On the network side, regular testing of a system’s defenses adds another layer of protection against piracy. Wayne Pecena, director of engineering at KAMU TV/FM at Texas A&M University, and past president of SBE, advocates “penetration testing,” which seeks to discover and exploit security flaws in an IT system.

Wayne Pecena,  director of engineering at KAMU TV/FM at Texas A&M University. (Image credit: KAMU TV/FM at Texas A&M University)
(opens in new tab)

“A pen test is executed by an ‘ethical’ hacker or ‘white hack’ hacker,” he explains. “The goal is to proactively find security flaws and correct in lieu of system flaws discovered by an actual cybersecurity event. Pen testing is a key aspect of a security audit.” Employing hacking tools such as NMAP or METASPLOIT, the would-be hacker carries out network reconnaissance, uncovers points of vulnerability and tests default logins. 

“I view penetration testing as the ‘proof of performance’ for the broadcast IT environment to verify the cybersecurity prevention measures that you think are in place really work,” says Pecena.

Emerging technologies such as AI and 5G will also have a key role to play in cybersecurity operations, and could be particularly powerful tools when combined.

Elbaz uses the following example: “AI can monitor shifts in internet traffic that may signal the start of an attack. 5G technologies can enable the fastest response possible by allowing AI to perform at-the-edge inference analysis and mitigation within milliseconds of detecting an oncoming attack.” 

By accelerating the speed of data analysis and enriching the granularity of detection, the efficiency of cybersecurity could be considerably enhanced. But so too could the attacks themselves; just as supervillains come in evil versions of their nemeses’ armor, hackers will harness the same technology used by media companies and the arms race wages on.

In the end these villains are thwarted when the heroes work together in ways that are unavailable to the forces of greed, and Philip James, Partner at Eversheds Sutherland, sees an opportunity for companies to provide something communal that pirates cannot, by using technology creatively.
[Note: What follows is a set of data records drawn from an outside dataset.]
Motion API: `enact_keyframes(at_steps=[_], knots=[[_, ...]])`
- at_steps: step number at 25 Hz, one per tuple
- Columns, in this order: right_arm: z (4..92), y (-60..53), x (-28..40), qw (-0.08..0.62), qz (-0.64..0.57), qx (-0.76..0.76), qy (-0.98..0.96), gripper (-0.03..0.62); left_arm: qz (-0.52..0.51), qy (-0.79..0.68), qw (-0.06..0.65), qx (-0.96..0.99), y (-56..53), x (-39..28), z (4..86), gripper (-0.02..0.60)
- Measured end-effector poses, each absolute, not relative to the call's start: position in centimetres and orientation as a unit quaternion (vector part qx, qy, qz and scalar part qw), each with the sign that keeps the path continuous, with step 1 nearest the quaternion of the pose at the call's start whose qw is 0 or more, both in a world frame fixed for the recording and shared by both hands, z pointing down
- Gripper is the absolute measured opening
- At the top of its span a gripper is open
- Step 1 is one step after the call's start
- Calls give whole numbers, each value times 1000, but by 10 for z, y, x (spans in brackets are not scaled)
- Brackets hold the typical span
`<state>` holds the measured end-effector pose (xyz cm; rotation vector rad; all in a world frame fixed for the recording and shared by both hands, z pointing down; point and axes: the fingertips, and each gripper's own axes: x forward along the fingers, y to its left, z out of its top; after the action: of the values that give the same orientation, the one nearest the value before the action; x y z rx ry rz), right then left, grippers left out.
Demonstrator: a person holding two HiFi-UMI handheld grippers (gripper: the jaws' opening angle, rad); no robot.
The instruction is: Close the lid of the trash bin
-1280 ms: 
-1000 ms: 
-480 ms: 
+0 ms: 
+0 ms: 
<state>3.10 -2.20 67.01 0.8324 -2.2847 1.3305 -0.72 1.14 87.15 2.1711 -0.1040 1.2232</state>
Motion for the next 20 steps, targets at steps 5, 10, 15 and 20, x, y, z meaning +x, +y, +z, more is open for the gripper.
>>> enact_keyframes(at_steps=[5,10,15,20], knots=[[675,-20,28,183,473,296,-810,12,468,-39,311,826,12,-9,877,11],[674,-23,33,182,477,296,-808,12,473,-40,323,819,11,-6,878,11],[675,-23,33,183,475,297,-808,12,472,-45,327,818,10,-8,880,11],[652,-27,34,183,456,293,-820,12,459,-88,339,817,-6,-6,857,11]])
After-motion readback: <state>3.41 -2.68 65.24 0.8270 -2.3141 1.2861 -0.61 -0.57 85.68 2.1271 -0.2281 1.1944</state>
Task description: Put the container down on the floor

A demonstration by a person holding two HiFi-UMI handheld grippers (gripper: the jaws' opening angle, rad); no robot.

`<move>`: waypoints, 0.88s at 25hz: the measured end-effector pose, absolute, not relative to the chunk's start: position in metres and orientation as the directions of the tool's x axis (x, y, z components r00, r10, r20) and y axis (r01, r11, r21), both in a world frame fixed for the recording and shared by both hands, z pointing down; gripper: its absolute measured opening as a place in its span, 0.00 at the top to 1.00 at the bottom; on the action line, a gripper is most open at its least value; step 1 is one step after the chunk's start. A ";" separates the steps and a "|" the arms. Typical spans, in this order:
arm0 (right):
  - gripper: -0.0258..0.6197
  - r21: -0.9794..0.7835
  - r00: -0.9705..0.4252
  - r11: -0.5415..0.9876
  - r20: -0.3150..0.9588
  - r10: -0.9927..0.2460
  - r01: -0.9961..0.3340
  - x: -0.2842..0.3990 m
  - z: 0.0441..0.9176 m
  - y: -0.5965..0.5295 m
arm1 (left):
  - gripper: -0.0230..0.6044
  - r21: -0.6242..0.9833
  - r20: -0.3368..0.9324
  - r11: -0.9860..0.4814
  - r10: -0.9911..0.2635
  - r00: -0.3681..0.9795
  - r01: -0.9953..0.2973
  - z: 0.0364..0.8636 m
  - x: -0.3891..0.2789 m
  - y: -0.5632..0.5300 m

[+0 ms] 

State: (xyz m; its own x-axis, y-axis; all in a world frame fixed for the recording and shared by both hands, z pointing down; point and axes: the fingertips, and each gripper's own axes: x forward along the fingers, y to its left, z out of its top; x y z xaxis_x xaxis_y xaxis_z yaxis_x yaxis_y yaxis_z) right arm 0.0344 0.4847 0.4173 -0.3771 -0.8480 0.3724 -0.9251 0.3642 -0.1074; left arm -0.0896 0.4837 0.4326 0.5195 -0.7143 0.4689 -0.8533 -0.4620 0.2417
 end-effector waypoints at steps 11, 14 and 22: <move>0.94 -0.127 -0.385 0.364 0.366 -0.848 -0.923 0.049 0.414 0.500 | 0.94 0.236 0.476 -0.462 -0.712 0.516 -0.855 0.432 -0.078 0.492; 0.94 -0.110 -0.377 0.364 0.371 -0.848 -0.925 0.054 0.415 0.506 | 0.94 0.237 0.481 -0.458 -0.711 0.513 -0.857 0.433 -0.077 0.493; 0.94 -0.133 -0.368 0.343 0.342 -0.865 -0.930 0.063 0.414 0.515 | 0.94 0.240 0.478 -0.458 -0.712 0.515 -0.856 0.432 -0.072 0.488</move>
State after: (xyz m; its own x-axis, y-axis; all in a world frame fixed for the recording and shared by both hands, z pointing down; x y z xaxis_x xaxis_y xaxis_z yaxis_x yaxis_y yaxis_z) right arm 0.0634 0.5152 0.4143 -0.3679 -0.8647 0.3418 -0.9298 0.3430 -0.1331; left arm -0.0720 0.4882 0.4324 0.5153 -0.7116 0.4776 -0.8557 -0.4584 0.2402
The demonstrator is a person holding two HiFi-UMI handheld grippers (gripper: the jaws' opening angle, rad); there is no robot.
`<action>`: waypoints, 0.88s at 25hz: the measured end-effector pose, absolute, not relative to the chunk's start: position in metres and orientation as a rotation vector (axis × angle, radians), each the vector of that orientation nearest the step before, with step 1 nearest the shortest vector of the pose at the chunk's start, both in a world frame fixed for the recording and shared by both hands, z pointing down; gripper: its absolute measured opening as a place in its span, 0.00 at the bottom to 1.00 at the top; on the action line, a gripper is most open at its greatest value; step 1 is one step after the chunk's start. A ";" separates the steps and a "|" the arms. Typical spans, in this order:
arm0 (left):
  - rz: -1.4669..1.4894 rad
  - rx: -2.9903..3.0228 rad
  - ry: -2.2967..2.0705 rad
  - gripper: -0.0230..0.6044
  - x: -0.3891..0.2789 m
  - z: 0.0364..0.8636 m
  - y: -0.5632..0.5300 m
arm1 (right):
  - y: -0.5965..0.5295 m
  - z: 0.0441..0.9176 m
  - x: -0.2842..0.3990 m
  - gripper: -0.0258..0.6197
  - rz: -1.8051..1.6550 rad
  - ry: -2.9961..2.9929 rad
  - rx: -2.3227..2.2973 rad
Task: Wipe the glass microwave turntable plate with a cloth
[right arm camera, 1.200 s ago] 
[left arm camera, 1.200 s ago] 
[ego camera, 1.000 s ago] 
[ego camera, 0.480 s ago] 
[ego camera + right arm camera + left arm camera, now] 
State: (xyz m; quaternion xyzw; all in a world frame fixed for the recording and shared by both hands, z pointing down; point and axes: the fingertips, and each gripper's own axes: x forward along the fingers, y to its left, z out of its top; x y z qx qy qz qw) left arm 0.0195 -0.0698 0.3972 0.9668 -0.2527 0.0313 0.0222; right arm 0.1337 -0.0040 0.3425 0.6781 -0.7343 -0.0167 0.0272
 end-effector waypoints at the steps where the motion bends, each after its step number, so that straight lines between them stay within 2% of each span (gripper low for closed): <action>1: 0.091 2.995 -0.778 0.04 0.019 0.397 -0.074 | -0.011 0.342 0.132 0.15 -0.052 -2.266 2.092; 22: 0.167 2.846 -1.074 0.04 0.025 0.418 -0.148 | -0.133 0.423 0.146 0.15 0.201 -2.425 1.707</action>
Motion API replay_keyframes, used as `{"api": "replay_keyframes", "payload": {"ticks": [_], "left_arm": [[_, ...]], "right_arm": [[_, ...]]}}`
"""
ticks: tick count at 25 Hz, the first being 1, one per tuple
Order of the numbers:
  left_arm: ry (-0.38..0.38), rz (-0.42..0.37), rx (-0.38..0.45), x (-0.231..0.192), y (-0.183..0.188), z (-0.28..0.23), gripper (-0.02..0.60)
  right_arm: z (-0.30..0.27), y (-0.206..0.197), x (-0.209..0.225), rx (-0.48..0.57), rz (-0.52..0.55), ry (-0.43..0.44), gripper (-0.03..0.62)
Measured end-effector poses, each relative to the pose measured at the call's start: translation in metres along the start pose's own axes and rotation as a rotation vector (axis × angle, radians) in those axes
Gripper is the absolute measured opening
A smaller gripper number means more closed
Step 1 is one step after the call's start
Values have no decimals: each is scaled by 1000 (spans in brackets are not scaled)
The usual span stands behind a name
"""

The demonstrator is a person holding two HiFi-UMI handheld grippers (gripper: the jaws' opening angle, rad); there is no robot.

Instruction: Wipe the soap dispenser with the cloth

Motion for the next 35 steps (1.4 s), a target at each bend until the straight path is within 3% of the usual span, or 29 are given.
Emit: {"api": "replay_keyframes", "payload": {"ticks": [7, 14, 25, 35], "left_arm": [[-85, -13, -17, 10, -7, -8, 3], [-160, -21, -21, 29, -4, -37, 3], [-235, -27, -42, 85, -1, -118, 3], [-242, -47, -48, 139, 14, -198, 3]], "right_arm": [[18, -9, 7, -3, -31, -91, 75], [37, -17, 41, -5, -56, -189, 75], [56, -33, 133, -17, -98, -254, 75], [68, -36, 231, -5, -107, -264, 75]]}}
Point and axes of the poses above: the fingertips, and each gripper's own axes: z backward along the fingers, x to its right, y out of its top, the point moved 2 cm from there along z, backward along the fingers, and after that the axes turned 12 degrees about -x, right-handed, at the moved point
“There is nothing like the shared experience of the theater,” he argues. “The more unique or distinct a theatrical performance can be, whether via virtual reality, 3D, in-theatre special effects, hospitality, exclusive content, trailers and interviews with directors and actors, the better opportunity there is for content creators to maintain an edge over hackers... by making the official content the best experience it can be.”